=== Data block ===

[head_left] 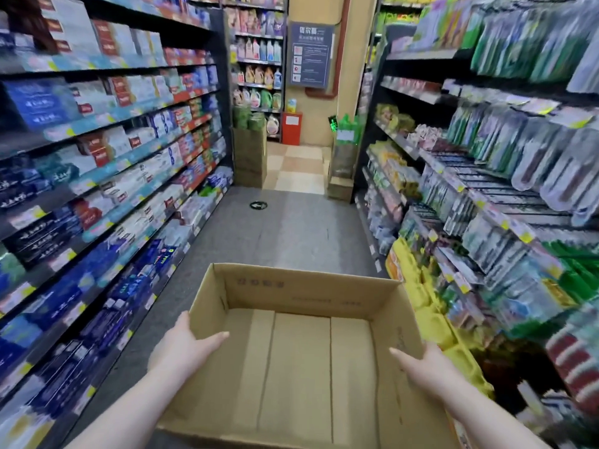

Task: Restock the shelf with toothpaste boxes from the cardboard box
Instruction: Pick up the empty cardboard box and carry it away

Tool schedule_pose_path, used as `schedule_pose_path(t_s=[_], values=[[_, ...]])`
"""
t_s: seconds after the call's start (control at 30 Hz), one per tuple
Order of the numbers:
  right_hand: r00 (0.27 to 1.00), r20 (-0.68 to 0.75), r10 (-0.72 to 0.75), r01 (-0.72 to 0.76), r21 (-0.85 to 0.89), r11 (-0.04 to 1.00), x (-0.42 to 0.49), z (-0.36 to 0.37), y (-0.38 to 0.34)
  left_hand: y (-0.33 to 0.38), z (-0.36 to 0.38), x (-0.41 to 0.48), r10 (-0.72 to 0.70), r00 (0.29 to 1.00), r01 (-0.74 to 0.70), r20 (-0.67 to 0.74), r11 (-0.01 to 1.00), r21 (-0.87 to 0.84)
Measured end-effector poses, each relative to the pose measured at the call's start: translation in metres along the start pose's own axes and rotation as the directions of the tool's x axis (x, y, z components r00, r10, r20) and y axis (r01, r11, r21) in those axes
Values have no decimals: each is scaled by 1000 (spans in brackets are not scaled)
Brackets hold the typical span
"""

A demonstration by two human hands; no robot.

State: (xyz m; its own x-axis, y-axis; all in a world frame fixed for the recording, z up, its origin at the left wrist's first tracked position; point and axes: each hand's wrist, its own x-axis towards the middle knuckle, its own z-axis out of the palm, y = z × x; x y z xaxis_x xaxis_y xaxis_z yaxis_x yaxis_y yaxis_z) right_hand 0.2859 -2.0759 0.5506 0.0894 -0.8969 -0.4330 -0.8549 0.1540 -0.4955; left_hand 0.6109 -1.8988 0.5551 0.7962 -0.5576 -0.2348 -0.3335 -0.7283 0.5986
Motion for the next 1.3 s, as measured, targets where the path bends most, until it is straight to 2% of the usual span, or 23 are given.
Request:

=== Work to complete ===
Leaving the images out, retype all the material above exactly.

=== Answer below ===
[head_left] 

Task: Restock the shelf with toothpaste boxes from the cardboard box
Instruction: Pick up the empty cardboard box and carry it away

Tool schedule_pose_path, used as `schedule_pose_path(t_s=[_], values=[[_, ...]])`
"""
t_s: seconds after the call's start (control at 30 Hz), one per tuple
Order of the numbers:
  right_hand: r00 (0.27 to 1.00), r20 (-0.68 to 0.75), r10 (-0.72 to 0.75), r01 (-0.72 to 0.76), r21 (-0.85 to 0.89), r11 (-0.04 to 1.00), x (-0.42 to 0.49), z (-0.36 to 0.37), y (-0.38 to 0.34)
  left_hand: y (-0.33 to 0.38), z (-0.36 to 0.38), x (-0.41 to 0.48), r10 (-0.72 to 0.70), r00 (0.29 to 1.00), r01 (-0.74 to 0.70), r20 (-0.67 to 0.74), r11 (-0.01 to 1.00), r21 (-0.87 to 0.84)
Measured end-effector poses, each relative to the pose measured at the call's start: translation in metres along the start pose's own axes and rotation as the directions of the tool's x axis (x, y, z components r00, r10, r20) and y axis (r01, r11, r21) in those axes
Values have no decimals: each is scaled by 1000 (spans in brackets are not scaled)
Brackets hold the typical span
"""

A demonstration by two human hands; no robot.

State: (xyz m; its own x-axis, y-axis; all in a world frame fixed for the recording, z up, its origin at the left wrist's first tracked position; point and axes: each hand's wrist, its own x-axis towards the middle knuckle, its own z-axis out of the palm, y = z × x; x y z xaxis_x xaxis_y xaxis_z yaxis_x yaxis_y yaxis_z) right_hand 0.2859 -2.0759 0.5506 0.0894 -0.8969 -0.4330 -0.8549 0.1540 -0.4955; left_hand 0.6109 -1.8988 0.5551 0.7962 -0.5576 -0.2348 -0.3335 -0.7283 0.5986
Motion for the next 1.3 s, as measured, targets where the path bends most, until it is straight to 2% of the usual span, or 23 are given.
Request:

With the answer given, the exercise is complete.